Line by line, set down all the data below exactly, omitting any picture.

Excerpts from a dataset:
·····

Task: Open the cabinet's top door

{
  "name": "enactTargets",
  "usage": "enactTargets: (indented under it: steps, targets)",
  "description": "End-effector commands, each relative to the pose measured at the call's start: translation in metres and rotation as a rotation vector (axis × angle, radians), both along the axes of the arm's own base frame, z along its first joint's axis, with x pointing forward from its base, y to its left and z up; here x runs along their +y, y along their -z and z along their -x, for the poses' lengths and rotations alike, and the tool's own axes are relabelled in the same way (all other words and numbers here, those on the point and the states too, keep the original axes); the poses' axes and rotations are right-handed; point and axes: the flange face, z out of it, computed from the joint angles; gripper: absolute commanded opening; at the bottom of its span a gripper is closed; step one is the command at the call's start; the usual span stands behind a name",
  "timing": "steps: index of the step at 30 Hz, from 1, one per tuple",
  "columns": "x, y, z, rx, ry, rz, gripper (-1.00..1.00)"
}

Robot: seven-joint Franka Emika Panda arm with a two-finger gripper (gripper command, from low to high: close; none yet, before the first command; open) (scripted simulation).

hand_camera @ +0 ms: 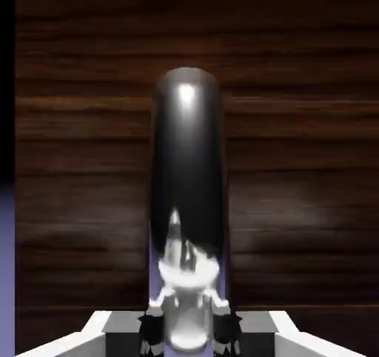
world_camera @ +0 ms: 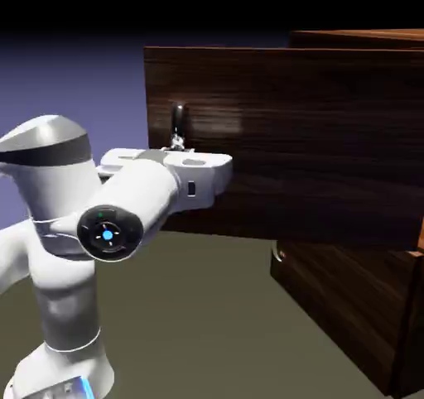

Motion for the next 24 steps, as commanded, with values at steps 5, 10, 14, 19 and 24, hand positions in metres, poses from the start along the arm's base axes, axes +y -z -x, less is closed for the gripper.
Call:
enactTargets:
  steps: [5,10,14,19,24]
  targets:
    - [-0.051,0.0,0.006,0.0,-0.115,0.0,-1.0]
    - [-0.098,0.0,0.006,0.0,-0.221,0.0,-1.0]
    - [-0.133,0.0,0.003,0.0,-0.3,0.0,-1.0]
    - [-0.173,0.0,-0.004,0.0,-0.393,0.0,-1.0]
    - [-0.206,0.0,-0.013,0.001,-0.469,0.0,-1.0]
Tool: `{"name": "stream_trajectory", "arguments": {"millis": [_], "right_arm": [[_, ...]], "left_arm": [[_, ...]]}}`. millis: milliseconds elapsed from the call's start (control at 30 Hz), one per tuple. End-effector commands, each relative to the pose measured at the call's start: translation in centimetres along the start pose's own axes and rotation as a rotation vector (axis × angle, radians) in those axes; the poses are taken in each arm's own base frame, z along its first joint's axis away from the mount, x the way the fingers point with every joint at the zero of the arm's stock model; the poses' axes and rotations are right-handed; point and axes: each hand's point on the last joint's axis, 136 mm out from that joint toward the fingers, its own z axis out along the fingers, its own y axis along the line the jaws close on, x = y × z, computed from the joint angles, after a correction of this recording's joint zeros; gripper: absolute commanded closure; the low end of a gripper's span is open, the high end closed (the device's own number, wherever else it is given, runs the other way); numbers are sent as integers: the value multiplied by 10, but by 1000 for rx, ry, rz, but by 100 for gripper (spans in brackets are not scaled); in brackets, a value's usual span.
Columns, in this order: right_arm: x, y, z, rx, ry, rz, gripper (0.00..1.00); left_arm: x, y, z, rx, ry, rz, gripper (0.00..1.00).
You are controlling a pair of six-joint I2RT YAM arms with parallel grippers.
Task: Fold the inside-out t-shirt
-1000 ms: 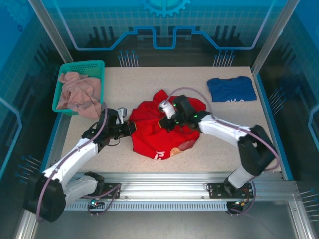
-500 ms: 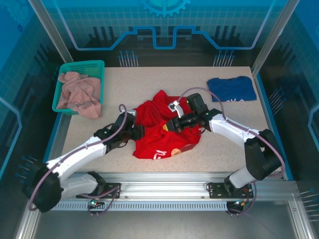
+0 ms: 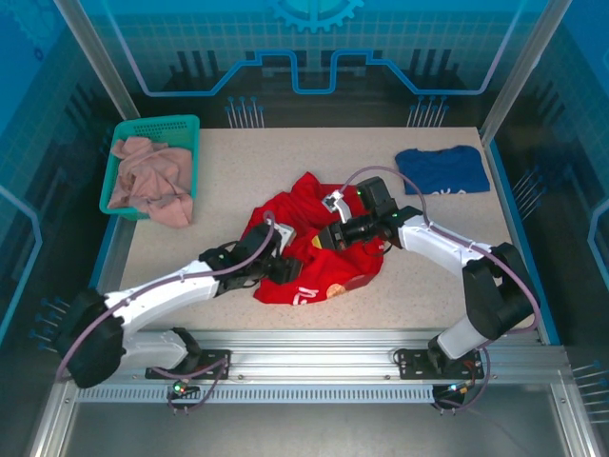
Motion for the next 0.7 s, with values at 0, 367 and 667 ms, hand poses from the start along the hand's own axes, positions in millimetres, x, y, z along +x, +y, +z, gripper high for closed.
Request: {"name": "stream_trajectory", "arguments": {"millis": [0,367,667], "right_arm": [[-8,5,-6,-19,-15,5,100],[-13,5,-18,4,-48,18,100],[-20,-4,-34,83,-100,107,100]], "left_arm": [[-26,-10,7,53,-45,53,41],[-31,-12,22,133,-28,28,89],[-52,-8,-41,322,-214,-151,100]]}}
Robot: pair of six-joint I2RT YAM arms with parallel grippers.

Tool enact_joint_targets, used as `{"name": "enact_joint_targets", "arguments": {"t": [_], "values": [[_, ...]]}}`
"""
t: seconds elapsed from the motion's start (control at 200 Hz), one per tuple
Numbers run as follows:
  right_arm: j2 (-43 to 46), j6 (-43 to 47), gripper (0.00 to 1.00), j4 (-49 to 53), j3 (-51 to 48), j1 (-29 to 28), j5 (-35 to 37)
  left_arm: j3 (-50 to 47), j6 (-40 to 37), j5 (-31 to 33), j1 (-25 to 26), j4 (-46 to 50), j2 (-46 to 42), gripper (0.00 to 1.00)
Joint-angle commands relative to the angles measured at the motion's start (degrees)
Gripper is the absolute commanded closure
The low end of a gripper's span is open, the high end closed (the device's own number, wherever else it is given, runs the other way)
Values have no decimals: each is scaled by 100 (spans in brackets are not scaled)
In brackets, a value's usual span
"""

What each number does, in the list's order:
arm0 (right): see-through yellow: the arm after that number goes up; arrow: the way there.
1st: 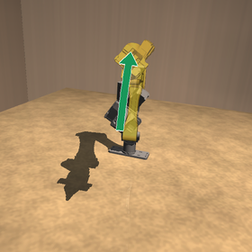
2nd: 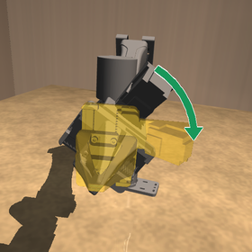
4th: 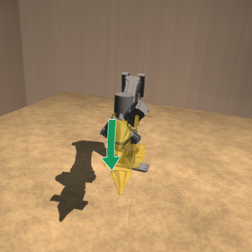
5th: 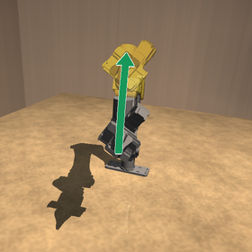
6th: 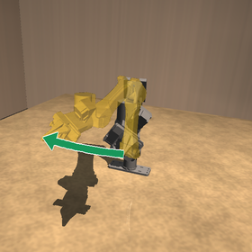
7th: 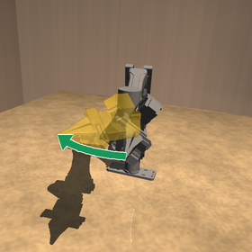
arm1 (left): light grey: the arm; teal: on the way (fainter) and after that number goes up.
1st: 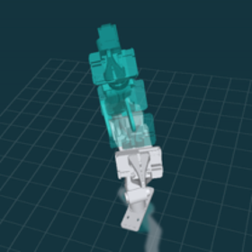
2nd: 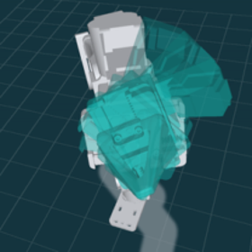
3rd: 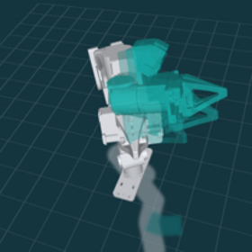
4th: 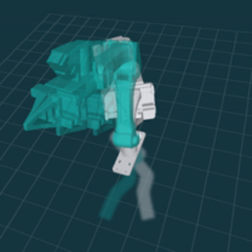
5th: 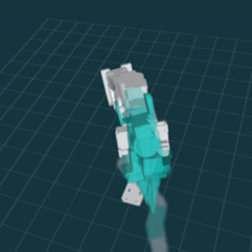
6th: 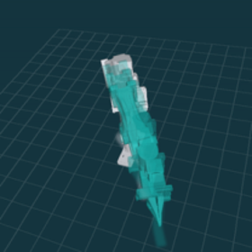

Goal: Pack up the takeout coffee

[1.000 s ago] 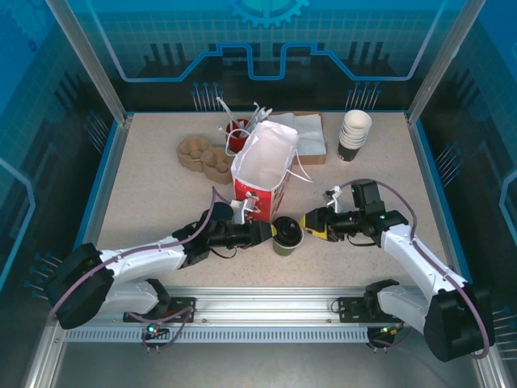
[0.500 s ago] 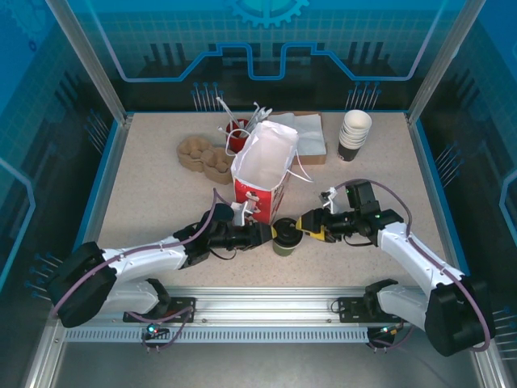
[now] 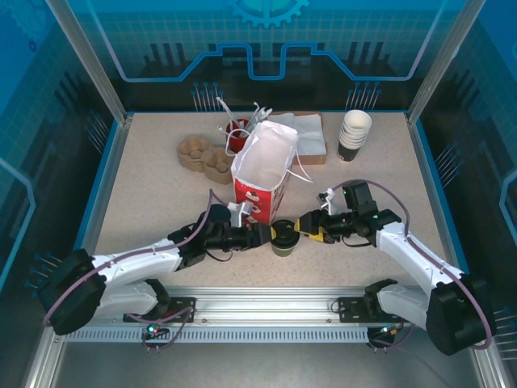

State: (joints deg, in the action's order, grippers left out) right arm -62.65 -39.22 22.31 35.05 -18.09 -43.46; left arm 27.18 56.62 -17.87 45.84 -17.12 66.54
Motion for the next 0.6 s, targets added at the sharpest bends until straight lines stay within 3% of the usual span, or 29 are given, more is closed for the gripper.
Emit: {"name": "enact_joint_targets", "arguments": {"t": [0.0, 0.205, 0.595], "values": [[-54, 88, 36, -33, 106, -124, 79, 116, -358, 220, -57, 607, -207, 34], [-135, 143, 37, -41, 125, -202, 154, 274, -570, 470, -60, 879, -95, 30], [-212, 238, 43, -44, 143, -257, 190, 454, -596, 253, -50, 236, 391, 31]]}}
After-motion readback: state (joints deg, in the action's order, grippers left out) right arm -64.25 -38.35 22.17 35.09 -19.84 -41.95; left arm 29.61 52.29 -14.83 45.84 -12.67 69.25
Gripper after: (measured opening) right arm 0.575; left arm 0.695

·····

Output of the task:
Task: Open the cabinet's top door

{
  "name": "enactTargets",
  "usage": "enactTargets: (indented under it: steps, targets)",
  "description": "End-effector commands, each relative to the pose measured at the call's start: translation in metres and rotation as a rotation vector (axis × angle, radians), both along the axes of the arm's own base frame, z along its first joint's axis, with x pointing forward from its base, y to its left and z up; here x runs along their +y, y along their -z and z along their -x, for the poses' lengths and rotations alike, and the tool's own axes are relabelled in the same way (all other words and numbers here, those on the point and the states too, keep the original axes); the poses' axes and rotations are right-handed; point and axes: the flange face, z out of it, computed from the joint angles; gripper: absolute commanded opening; at the bottom of its span a gripper is closed; step one is the command at the call's start; the usual span stands behind a name",
  "timing": "steps: index of the step at 30 Hz, from 1, one per tuple",
  "columns": "x, y, z, rx, ry, rz, gripper (-1.00..1.00)"
}

Robot: seven-joint Franka Emika Panda arm with a two-finger gripper (gripper command, from low to high: close; none yet, before the first command; open) (scripted simulation).

hand_camera @ +0 ms: 
world_camera @ +0 ms: 

Motion for the next 24 steps, as commanded, with values at steps 5, 10, 14, 19 and 24, hand positions in metres, poses from the start along the arm's base axes, axes +y -z -x, less is closed for the gripper.
Call:
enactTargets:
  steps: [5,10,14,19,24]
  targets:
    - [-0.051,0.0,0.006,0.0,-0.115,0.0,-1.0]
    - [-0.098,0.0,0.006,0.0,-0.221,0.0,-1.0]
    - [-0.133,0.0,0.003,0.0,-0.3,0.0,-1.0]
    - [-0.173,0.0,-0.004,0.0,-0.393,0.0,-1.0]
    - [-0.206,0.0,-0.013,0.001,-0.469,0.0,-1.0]
Tool: `{"name": "stream_trajectory", "arguments": {"millis": [_], "right_arm": [[_, ...]], "left_arm": [[_, ...]]}}`. millis: milliseconds elapsed from the call's start (control at 30 Hz), one per tuple. End-effector commands, each relative to the pose measured at the call's start: translation in centimetres along the start pose's own axes and rotation as a rotation vector (axis × angle, radians) in those axes; the poses are taken in each arm's own base frame, z along its first joint's axis away from the mount, x the way the fingers point with every joint at the zero of the arm's stock model; the poses' axes and rotations are right-handed; point and axes: each hand's point on the last joint's axis, 136 mm out from that joint toward the fingers, its own z axis out along the fingers, its own y axis along the line the jaws close on, x = y × z, computed from the joint angles, after a correction of this recording's joint zeros; gripper: absolute commanded closure; the low end of a gripper's span is open, the high end closed (the device's own number, wherever else it is given, runs the other way); numbers are sent as integers: the value multiplied by 10, but by 1000 for rx, ry, rz, but by 100 for gripper (spans in brackets are not scaled); in brackets, a value's usual span.
Columns, in this order: right_arm: x, y, z, rx, ry, rz, gripper (0.00..1.00); left_arm: x, y, z, rx, ry, rz, gripper (0.00..1.00).
You are controlling a pair of six-joint I2RT YAM arms with parallel grippers.
Task: Fold the inside-out t-shirt
-1000 ms: 
-500 ms: 
+0 ms: 
Motion for the next 0.7 s, with values at 0, 367 and 667 ms, hand poses from the start along the hand's own axes, positions in millimetres, x, y, z along +x, +y, +z, gripper high for closed.
Request: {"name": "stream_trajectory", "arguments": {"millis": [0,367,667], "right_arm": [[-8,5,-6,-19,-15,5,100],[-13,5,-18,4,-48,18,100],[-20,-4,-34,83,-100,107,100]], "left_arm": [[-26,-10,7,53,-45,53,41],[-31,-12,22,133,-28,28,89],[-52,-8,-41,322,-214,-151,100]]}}
Robot: pair of six-joint I2RT YAM arms with parallel grippers.

Tool enact_joint_targets, used as `{"name": "enact_joint_targets", "arguments": {"t": [_], "values": [[_, ...]]}}`
"""
t: seconds elapsed from the motion's start (control at 200 Hz), one per tuple
Numbers run as follows:
  right_arm: j2 (-43 to 46), j6 (-43 to 47), gripper (0.00 to 1.00), j4 (-49 to 53), j3 (-51 to 48), j1 (-29 to 28), j5 (-35 to 37)
  left_arm: j3 (-50 to 47), j6 (-40 to 37), j5 (-31 to 33), j1 (-25 to 26), j4 (-46 to 50), j2 (-46 to 42), gripper (0.00 to 1.00)
Joint-angle commands relative to the angles measured at the motion's start (degrees)
Gripper is the absolute commanded closure
The low end of a gripper's span is open, the high end closed (the device's own number, wherever else it is given, runs the other way)
Values have no decimals: each is scaled by 100 (spans in brackets are not scaled)
In brackets, a value's usual span
"""

What each number does, in the list's order:
arm0 (right): see-through yellow: the arm after that number goes up; arrow: the way there.
1st: 
2nd: 
4th: 
5th: 
6th: 
7th: 
arm1 (left): light grey: the arm; teal: on the way (fainter) and after that number goes up.
1st: 
2nd: 
3rd: 
4th: 
5th: 
6th: 

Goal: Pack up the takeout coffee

[1.000 s ago] 
[0.500 s ago] 
[now] 

State: (joints deg, in the action's order, grippers left out) right arm -62.65 -39.22 22.31 35.05 -18.09 -43.46; left arm 27.18 56.62 -17.87 45.84 -17.12 66.54
Motion for the next 0.6 s, targets added at the sharpest bends until straight lines stay within 3% of the usual span, or 29 are given, more is closed for the gripper.
Emit: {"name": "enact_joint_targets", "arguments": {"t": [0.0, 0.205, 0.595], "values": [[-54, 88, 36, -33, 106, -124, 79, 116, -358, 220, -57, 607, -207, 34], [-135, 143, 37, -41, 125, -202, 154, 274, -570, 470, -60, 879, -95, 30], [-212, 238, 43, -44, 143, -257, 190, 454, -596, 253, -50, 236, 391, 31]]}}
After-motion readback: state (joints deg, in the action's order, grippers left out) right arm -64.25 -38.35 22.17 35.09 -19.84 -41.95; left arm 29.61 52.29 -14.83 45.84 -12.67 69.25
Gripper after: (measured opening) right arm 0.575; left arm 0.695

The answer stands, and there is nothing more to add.